In other words, the government wants to nationalize businesses that have taken bailout funds and if, in their opinion, are not doing well enough (what they called “imperiled”). If these powers were given to Geithner, I can see how the definition of “imperiled” could become just about anything he (and Obama) wanted it to be.

Treasury Secretary Timothy Geithner asked Congress Tuesday to give the White House unprecedented powers to seize large insurers, investment firms and hedge funds, leaping beyond its present authority to seize only banks.

Geithner argued for such authority during the House Financial Services Committee’s hearing on the handling of bonuses paid to executives at American International Group.

“As we have seen with AIG, distress at large, interconnected, non-depository financial institutions can pose systematic risks just as distress at banks can. The administration proposes legislation to give the U.S. government the same basic set of tools for addressing financial distress at non-banks as it has in the bank context,” Geithner told the committee.

“The proposed resolution authority would allow the government to provide financial assistance to make loans to an institution, purchase its obligations or assets, assume or guarantee its liabilities and purchase an equity interest,” he said.

President Obama said later Tuesday that he hopes “it doesn’t take too long to convince Congress” that it should approve the new powers.

But Republican leaders were quick to express skepticism Tuesday at the prospect of expanding Geithner’s authority.

“I’m a little concerned,” House Minority Leader John Boehner told reporters during a press conference. “This is an unprecedented grab of power and before that occurs, there ought to be a real debate about whether we should give that authority to the Treasury secretary.”

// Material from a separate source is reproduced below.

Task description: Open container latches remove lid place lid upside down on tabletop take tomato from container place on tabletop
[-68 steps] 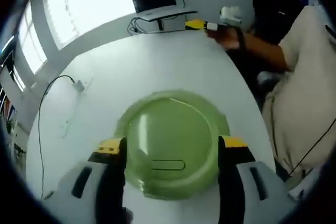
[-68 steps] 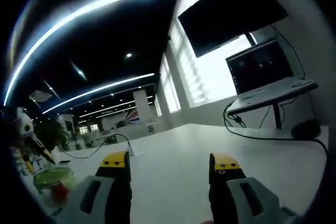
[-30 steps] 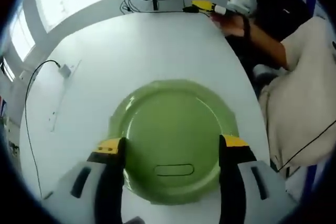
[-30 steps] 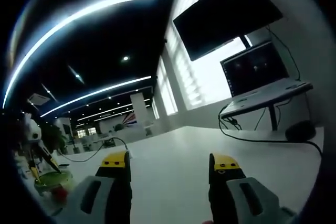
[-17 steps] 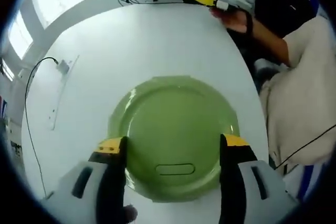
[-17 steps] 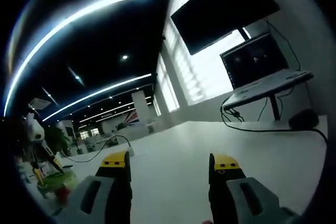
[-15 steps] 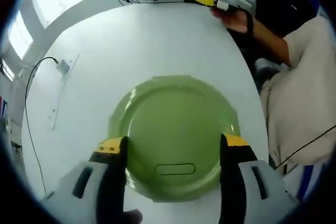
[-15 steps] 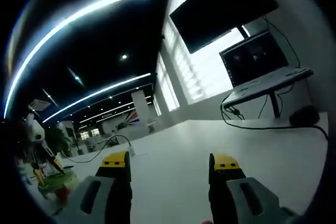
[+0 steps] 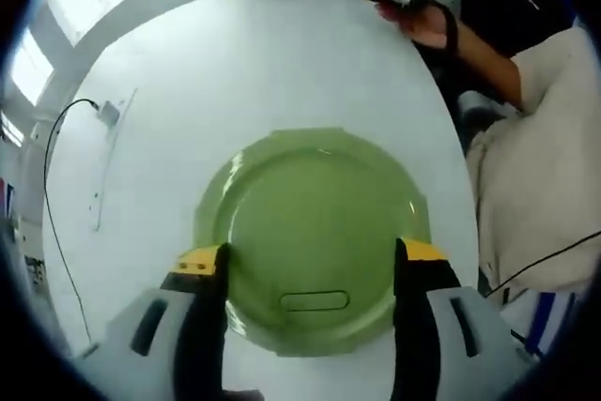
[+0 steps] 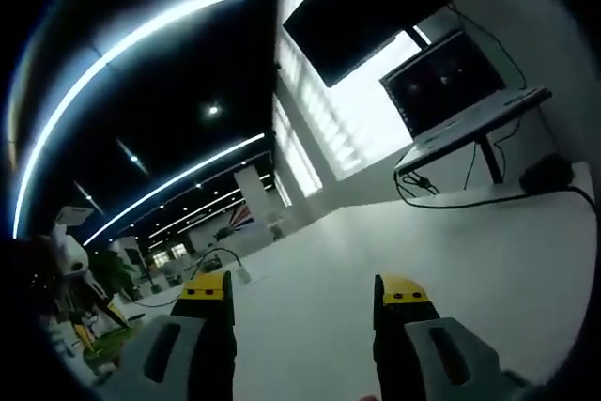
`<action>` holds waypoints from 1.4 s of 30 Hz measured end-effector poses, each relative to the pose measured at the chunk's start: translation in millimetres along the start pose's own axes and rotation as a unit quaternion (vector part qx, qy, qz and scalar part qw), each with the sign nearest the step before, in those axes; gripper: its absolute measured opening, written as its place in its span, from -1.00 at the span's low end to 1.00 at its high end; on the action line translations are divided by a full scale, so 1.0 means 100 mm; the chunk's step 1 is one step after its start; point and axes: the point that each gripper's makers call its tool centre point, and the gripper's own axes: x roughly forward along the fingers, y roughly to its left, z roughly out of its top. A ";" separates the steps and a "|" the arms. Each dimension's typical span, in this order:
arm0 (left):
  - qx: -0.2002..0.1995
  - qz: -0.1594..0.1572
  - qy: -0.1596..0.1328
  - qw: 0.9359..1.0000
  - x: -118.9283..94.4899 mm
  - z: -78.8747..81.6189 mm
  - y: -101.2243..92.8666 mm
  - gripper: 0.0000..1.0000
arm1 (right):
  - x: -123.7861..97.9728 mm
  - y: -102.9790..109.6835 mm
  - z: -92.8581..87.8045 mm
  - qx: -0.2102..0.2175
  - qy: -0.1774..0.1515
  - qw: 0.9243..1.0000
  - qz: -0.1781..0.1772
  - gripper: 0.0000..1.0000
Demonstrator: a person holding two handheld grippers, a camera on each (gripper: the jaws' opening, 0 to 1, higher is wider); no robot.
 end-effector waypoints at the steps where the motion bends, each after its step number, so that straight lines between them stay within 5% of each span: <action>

House Democratic leaders also showed reservation over supporting the administration’s call for expanded authority.

House Majority Leader Steny Hoyer told reporters Tuesday: “I want to discuss it with a number of people. Obviously one of the issues that Congress is concerned about is the delegation of authority. We are talking about huge sums of money — huge consequences for one individual.”

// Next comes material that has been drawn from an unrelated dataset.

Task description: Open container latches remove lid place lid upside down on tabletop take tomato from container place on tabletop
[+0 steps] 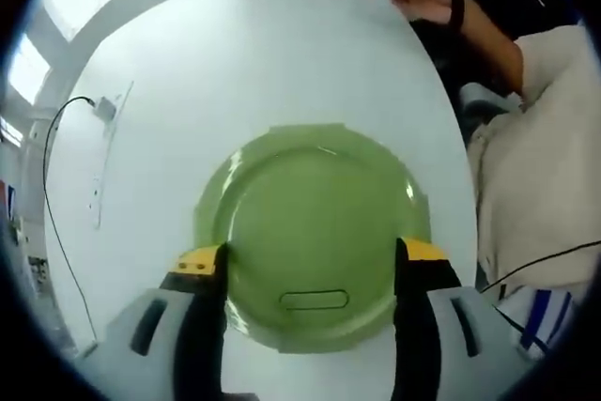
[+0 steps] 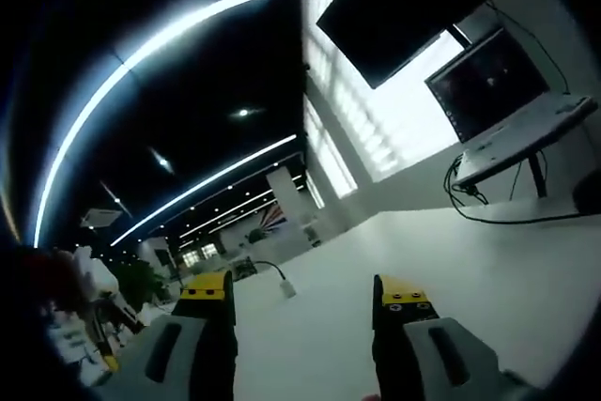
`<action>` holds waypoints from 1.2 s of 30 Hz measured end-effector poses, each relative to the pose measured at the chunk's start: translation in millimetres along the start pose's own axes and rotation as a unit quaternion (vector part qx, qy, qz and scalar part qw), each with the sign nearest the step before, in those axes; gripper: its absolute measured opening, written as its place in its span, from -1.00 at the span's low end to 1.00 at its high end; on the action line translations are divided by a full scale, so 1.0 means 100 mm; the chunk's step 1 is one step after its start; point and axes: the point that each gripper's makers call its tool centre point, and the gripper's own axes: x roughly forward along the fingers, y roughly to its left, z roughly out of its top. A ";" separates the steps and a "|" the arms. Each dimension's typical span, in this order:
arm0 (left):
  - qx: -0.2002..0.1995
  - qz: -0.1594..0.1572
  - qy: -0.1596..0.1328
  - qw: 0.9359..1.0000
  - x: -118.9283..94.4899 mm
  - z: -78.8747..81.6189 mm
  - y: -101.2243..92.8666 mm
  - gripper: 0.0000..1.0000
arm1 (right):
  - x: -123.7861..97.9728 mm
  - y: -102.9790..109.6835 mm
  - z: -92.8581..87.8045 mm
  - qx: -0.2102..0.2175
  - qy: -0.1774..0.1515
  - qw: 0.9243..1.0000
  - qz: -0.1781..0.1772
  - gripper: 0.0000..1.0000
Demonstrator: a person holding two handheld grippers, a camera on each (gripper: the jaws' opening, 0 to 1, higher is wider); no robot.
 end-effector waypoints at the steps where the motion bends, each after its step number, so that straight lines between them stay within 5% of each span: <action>1: 0.000 0.000 0.000 1.000 0.00 0.00 0.00 0.27 | 0.02 0.04 -0.01 0.000 0.001 1.000 0.005 0.05; 22: -0.002 0.001 -0.007 1.000 -0.01 -0.01 -0.05 0.27 | 0.18 0.72 -0.51 0.020 0.053 0.996 0.072 0.02; 36: -0.001 0.001 -0.009 1.000 0.00 0.01 -0.06 0.27 | 0.00 1.48 -0.76 -0.035 0.070 0.982 0.173 0.05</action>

“At this point in time, I want to look at it more carefully,” he added.

Geithner called on Congress to grant him new powers to regulate huge financial companies like insurance giant AIG, whose failure would pose a grave danger to the U.S. financial system and the broader economy.

Specifically, the Treasury secretary asked for powers similar to those of the Federal Deposit Insurance Corporation, which has authority to seize control of banks, take over their bad assets and sell good ones to competitors.

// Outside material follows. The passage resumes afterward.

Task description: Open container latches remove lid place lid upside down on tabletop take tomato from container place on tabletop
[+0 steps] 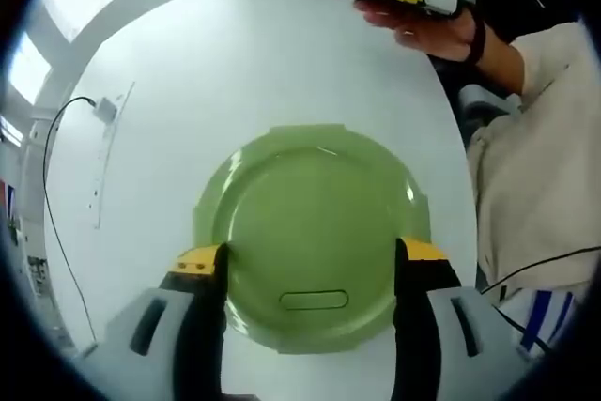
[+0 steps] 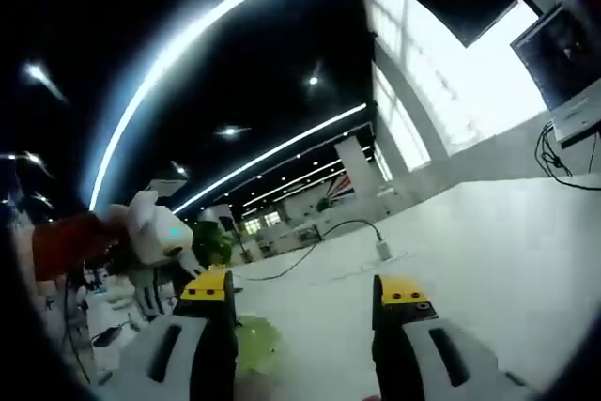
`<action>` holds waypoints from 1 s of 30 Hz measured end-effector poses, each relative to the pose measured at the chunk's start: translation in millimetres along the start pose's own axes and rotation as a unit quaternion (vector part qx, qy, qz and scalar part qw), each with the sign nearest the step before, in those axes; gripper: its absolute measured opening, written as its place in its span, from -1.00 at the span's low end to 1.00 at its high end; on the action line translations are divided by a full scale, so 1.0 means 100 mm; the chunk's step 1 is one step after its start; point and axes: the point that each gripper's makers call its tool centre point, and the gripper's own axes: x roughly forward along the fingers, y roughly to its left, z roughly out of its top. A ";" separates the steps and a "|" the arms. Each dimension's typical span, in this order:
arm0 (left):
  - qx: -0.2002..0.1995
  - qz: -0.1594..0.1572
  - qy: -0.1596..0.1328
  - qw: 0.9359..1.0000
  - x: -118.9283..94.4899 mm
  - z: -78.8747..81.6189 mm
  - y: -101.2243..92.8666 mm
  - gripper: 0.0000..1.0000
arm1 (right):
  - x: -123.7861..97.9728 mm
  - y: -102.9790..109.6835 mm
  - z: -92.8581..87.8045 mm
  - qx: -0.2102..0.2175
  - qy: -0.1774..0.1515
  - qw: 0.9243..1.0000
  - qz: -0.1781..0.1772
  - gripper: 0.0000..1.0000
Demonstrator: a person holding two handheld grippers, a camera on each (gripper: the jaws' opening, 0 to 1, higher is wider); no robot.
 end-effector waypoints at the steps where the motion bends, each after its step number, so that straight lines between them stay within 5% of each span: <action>1: 0.000 0.000 0.000 1.000 0.00 0.00 0.00 0.27 | 0.00 0.08 -0.03 -0.010 0.004 1.000 0.010 0.05; 9: 0.000 0.000 0.002 1.000 0.00 0.00 0.03 0.27 | -0.05 0.50 -0.15 -0.066 0.008 0.996 0.064 0.06; 13: 0.000 0.000 0.000 1.000 0.01 0.00 0.03 0.27 | -0.10 0.59 -0.25 -0.124 0.017 0.988 0.092 0.06; 20: -0.002 0.000 0.000 1.000 0.00 0.00 0.04 0.28 | -0.20 0.82 -0.31 -0.160 -0.008 0.978 0.136 0.04; 30: -0.006 0.001 -0.005 1.000 0.00 0.00 0.05 0.28 | -0.38 1.14 -0.42 -0.267 -0.045 0.941 0.205 -0.03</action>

“AIG highlights broad failures of our financial system,” Geithner told the House Financial Services Committee. “We must ensure that our country never faces this situation again.”

Federal Reserve Chairman Ben Bernanke, appearing with Geithner, agreed. He said the government’s bailout of AIG underscores the urgent need to wind down financial giants on the verge of collapse and subject them to much stronger regulatory oversight.